Records from a data source
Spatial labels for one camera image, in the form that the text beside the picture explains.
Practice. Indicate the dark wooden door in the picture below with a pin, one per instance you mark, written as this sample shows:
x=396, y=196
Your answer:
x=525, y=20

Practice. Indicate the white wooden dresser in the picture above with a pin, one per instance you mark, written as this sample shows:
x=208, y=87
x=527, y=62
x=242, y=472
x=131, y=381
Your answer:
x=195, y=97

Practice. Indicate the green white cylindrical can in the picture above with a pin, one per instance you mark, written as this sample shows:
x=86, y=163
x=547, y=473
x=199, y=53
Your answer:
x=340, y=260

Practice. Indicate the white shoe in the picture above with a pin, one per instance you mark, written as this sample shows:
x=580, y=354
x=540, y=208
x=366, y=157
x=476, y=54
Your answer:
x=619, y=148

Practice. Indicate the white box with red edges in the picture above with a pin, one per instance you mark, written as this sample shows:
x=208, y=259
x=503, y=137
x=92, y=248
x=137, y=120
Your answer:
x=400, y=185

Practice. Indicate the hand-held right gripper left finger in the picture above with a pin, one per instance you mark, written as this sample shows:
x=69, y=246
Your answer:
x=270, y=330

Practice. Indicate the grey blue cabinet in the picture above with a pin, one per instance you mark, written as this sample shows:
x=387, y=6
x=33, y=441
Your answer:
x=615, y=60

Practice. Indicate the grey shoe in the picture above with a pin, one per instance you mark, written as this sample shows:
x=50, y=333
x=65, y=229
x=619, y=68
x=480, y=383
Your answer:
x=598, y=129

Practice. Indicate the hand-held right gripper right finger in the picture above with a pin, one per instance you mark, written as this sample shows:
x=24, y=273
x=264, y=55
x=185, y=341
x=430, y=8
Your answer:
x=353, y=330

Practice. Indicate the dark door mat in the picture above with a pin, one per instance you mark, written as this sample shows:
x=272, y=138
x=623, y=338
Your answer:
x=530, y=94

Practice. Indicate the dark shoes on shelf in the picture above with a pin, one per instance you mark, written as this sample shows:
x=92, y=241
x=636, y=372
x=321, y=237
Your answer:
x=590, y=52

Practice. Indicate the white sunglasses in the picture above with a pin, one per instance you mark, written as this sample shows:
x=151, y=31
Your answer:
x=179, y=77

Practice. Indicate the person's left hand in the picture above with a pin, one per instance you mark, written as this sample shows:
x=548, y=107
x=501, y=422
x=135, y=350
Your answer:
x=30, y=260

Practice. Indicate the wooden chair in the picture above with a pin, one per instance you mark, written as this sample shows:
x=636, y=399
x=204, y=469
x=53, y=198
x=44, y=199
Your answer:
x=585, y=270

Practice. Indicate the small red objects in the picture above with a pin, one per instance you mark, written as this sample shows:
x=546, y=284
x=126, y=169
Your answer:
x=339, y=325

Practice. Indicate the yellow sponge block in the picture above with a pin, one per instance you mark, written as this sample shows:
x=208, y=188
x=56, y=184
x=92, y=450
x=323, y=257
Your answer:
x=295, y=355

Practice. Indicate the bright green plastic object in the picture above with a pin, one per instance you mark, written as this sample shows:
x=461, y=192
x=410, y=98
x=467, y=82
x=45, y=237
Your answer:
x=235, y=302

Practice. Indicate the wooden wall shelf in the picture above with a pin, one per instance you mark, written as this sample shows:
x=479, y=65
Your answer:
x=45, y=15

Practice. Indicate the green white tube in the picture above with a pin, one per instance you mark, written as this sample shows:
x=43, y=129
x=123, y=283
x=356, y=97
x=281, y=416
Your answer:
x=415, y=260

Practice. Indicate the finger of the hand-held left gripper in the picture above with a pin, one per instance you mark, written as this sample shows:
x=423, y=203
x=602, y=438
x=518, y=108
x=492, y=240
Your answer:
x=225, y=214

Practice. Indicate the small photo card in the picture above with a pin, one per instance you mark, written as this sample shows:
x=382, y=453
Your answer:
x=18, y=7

- **Aim of the exercise**:
All lines with the word "door" need to be copied from the data above.

- **Written reply**:
Practice. Indicate the dark wooden door in the picture below with a pin, one per instance you mark, written as this sample shows:
Practice. Indicate the dark door mat in the picture above with a pin, one per instance you mark, written as this sample shows:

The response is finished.